Chemistry has been easy. Even in biological systems, humans quickly found hammers to eliminate any nails that surfaced. They found ways to eliminate pain, introduce necessary ingredients into the system, reduce bad substances, kill bugs that invaded and even managed to occasionally improve health. However, the end outcomes have remained largely the same with marginal effects on the extension of life with sufficient quality. In the process, they seem to have forgotten the properties of the biological system that is equally amenable to electromagnetic effects and monitoring.

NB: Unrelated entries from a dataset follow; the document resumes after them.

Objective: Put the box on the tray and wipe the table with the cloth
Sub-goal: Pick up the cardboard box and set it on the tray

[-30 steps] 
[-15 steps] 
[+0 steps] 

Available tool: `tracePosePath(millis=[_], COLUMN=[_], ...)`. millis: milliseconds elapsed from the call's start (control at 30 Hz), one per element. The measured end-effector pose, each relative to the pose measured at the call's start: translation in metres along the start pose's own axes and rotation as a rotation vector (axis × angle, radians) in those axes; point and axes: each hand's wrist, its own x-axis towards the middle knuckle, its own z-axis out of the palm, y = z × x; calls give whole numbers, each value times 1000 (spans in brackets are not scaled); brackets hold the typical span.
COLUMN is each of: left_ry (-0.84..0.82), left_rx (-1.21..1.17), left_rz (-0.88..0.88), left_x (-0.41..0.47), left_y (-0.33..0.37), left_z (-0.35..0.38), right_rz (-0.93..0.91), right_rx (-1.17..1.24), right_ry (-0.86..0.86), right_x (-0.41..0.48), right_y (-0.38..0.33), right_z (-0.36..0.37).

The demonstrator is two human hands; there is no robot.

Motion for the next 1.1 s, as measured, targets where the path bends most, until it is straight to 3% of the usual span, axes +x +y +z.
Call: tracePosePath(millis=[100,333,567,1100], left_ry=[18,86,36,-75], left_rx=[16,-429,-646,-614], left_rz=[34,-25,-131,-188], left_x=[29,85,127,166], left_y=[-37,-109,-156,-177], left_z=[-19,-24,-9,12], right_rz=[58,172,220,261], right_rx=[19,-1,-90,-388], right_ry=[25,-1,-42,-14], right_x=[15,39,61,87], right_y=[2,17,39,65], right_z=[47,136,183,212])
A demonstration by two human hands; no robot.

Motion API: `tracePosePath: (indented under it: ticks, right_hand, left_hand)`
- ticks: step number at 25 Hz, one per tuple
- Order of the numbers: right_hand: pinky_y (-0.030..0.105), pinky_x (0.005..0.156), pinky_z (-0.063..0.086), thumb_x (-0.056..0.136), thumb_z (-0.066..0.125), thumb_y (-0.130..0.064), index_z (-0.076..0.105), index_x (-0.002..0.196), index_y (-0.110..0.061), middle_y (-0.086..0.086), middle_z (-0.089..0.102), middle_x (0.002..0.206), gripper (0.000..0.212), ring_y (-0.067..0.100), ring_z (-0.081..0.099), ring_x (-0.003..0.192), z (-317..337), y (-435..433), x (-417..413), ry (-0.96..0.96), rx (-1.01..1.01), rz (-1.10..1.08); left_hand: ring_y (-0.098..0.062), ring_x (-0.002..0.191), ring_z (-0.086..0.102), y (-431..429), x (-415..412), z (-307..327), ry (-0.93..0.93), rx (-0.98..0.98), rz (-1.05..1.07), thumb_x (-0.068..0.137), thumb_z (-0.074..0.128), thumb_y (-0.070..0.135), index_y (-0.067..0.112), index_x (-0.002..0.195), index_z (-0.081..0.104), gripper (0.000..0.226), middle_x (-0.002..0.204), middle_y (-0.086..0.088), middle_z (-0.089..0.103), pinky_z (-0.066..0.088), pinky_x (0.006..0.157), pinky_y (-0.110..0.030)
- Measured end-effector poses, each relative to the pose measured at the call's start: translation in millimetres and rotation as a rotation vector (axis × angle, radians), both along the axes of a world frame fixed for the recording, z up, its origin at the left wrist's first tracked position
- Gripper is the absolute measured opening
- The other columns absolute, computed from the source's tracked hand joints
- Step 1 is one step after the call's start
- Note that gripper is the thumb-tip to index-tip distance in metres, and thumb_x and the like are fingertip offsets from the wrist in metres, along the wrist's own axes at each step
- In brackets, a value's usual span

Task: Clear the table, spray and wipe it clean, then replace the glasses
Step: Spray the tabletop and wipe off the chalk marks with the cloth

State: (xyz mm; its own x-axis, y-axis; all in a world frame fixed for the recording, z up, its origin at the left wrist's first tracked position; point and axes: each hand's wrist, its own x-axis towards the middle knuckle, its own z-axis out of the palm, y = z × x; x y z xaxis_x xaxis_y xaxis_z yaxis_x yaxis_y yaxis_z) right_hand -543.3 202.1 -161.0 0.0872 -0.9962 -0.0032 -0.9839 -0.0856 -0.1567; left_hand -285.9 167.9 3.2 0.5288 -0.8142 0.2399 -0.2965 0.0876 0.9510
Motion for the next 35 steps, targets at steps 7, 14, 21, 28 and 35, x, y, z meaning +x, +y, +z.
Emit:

Recent research (1) that shows that the monitoring of the mitochondrial redox state in the heart could be an effective way to predict the onset of a cardiac event, is telling. As the technology companies compete to release the "next version," of the same technology, they may want to focus on how technology could be utilized in creative ways to prevent adverse effects and prevent humans from degenerating into a state of low quality of life.
A simple system with a fragile pump, responsible for an uninterrupted supply to the CPU that dies at the first loss of power, is designed badly. To make matters worse, the components used are expected to fail in less than ten thousand days from inception. Discovering electromagnetism was a big leap but then, they decided to look upward and not inward. The former has ended in unproven theories, while their inability to apply what they know about themselves has resulted mostly in treatment than prevention.
The human, a magnificent machine, with a quantum computer on her shoulder powered by a singular and fragile pump, has been suffering from design deficiencies. From the look of it, this is likely to remain for a while.